What is the motivation of Measure Theory when there is probability theory?

In my undergraduate studies, when probability was taught to me, it was taught to me starting from Probability Theory. However, when I go onto higher level of studies, probability gets taught using Measure Theory. Both end up in teaching distributions and expectations but why is there a different approach?

Really interested to know the reason behind using Measure Theory instead of Probability Theory.

Sorry if it is a noob question.


I think the situation is similar to that in algebra. In elementary school, you learned that $1+1=2$. It was kinda obvious, right? In rigorous advanced algebra, however, you first have to define “$1$”, “$2$”, “$+$” and then you must prove that $1+1=2$.

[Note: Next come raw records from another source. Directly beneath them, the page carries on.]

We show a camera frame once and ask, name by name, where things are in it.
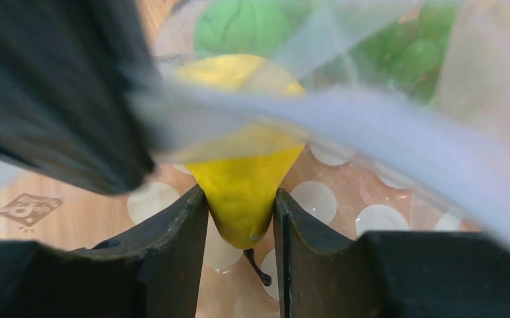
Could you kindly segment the clear zip top bag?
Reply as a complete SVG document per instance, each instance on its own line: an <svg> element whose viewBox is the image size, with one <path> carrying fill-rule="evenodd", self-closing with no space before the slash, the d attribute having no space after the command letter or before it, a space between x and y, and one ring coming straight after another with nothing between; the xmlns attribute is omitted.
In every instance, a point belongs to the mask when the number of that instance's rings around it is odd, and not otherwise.
<svg viewBox="0 0 510 318"><path fill-rule="evenodd" d="M0 240L93 248L199 186L185 164L230 154L223 143L255 124L305 143L278 190L345 237L473 232L510 252L510 1L439 1L458 14L427 105L360 81L350 55L394 20L417 17L426 1L274 1L291 34L265 59L303 86L293 97L179 79L180 66L211 57L194 52L193 34L212 1L163 1L158 24L135 2L153 68L130 102L153 172L133 191L100 195L0 161ZM254 247L272 277L266 287L207 206L194 317L282 317L274 212Z"/></svg>

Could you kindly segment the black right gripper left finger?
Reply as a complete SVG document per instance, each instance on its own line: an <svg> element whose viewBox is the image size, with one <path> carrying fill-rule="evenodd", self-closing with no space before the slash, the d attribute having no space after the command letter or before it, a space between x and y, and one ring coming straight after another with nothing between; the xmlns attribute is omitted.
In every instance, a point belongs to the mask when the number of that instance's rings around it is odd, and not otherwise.
<svg viewBox="0 0 510 318"><path fill-rule="evenodd" d="M93 248L0 240L0 317L194 317L207 221L194 186Z"/></svg>

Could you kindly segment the fake yellow lemon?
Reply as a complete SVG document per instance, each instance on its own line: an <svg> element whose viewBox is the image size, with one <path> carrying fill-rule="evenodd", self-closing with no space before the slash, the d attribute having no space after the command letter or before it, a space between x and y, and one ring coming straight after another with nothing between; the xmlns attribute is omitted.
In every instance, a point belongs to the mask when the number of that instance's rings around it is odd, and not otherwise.
<svg viewBox="0 0 510 318"><path fill-rule="evenodd" d="M223 89L305 94L303 86L282 66L250 54L224 54L188 62L176 76ZM254 247L264 238L274 212L276 193L305 143L260 125L248 124L223 146L231 153L185 164L203 190L221 238L243 252L261 283L272 277L254 259Z"/></svg>

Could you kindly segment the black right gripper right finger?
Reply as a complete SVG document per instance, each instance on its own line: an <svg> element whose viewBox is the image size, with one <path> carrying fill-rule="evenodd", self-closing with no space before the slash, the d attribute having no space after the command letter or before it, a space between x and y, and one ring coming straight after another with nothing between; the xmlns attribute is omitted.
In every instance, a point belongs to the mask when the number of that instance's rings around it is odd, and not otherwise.
<svg viewBox="0 0 510 318"><path fill-rule="evenodd" d="M510 252L481 233L351 240L283 189L273 228L282 317L510 317Z"/></svg>

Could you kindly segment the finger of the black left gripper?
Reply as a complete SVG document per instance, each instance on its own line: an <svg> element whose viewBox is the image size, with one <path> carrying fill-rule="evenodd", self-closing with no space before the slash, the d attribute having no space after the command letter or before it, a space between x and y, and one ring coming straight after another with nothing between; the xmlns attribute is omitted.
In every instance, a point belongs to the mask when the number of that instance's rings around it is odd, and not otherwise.
<svg viewBox="0 0 510 318"><path fill-rule="evenodd" d="M0 161L137 189L154 162L130 95L152 68L135 1L0 1Z"/></svg>

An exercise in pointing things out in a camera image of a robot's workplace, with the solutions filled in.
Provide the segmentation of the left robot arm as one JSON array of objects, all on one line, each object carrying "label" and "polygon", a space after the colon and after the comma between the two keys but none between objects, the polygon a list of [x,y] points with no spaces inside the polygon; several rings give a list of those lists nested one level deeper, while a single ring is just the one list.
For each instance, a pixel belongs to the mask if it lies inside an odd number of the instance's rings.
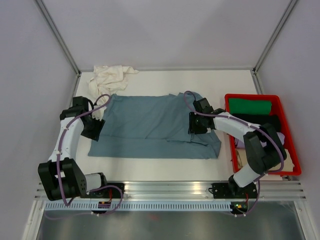
[{"label": "left robot arm", "polygon": [[84,198],[92,192],[98,198],[109,193],[109,185],[102,172],[84,174],[76,163],[80,137],[98,141],[105,120],[96,119],[93,113],[107,107],[98,105],[84,96],[72,99],[72,105],[59,115],[60,132],[54,150],[37,172],[47,198],[62,200],[69,206],[75,198]]}]

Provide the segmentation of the blue-grey t-shirt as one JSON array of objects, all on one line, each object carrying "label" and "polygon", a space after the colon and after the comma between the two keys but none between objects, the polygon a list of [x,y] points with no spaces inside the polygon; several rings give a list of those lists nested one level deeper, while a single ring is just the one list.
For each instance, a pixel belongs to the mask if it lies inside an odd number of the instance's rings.
[{"label": "blue-grey t-shirt", "polygon": [[216,159],[221,141],[215,132],[190,134],[189,107],[201,95],[112,95],[99,140],[88,156],[133,159]]}]

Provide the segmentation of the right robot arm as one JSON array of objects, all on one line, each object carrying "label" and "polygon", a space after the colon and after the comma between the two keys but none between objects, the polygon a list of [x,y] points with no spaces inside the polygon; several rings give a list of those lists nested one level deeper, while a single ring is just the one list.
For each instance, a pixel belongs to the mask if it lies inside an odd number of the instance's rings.
[{"label": "right robot arm", "polygon": [[284,167],[286,151],[275,128],[240,119],[223,109],[214,110],[206,98],[194,100],[187,105],[189,113],[189,132],[205,134],[210,130],[224,132],[244,144],[246,164],[228,180],[228,192],[235,198],[241,197],[247,186],[269,172],[273,167]]}]

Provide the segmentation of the cream white t-shirt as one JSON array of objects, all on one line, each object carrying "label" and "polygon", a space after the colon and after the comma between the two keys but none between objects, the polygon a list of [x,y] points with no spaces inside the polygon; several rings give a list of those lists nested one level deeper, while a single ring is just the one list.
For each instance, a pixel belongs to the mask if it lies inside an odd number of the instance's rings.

Similarly, probability theory at an undergraduate level uses some informal but intuitively sound notions when introducing the basics and how those foundations are built are largely left unsaid, presumably because the focus at this level ought to be on more interesting topics relying on these basics, such as combinatorics, distribution theory, statistics, practical applications, and so forth.

Only at a more advanced level do you realize that the foundations of probability theory are basically the same as those of measure theory under the special assumption that the measure of the whole space is normalized to one. The constructions and results from measure theory help you build a rigorous and consistent theory about what events and probabilities really are. The point is that at this higher level, there are no loose ends left and informal concepts that you were accustomed to during your undergraduate training (and accepted them without many reservations, since they felt intuitively right) are placed on rock-solid theoretical grounds.


Measure theory gives a unified mathematical and conceptual framework for general probability theory.

The two classic scenarios in probability theory are the discrete and continuous measures, which are treated quite separately:

In the discrete case, we have a finite or countable space $\Omega$ and assign a probability $p(x)$ to each point $x \in \Omega$, so the probability of any event (subset) $A$ is just $\sum_{x \in A} p(x)$.

In the continuous case, we have a subset $\Omega$ of Euclidean space with a probability density function $\rho : \Omega \to \mathbb R$. The probability of an event $A$ is taken to be $\int_A \rho(x) d x$.

Measure-theoretic probability theory is a way to unify and generalise these two situations - we now let the probability space be given by a measure space $(\Omega,\Sigma,\mu)$, and take the probability of an event $A \in \Sigma$ to be $\int_A d\mu$. By taking $\mu(\{x\}) = p(x)$ we recover the discrete case, and taking $\mu = \rho \lambda$ ($\lambda$ the usual Lebesgue measure) we recover the continuous case. Furthermore we can use more general measures, e.g. the sum of a continuous distribution and a point mass.


Adding some flavor to the "what felt intuitively right" by triple_sec: adding an infinite number of events is intuitively assumed to work in entry-level probability texts.

Ex.: The strong law of large numbers i.e. tossing infinitely many fair coins infinitely many times yields a probability of 1/2 for heads (tails) on a toss. But then one thinks: What is the probability of a certain infinitely-long sequence?, The sequence of all heads (HHHH...) doesn't really seem to fit in? Standard probability struggles here, measure theory ($\sigma$-additivity) beautifully addresses this.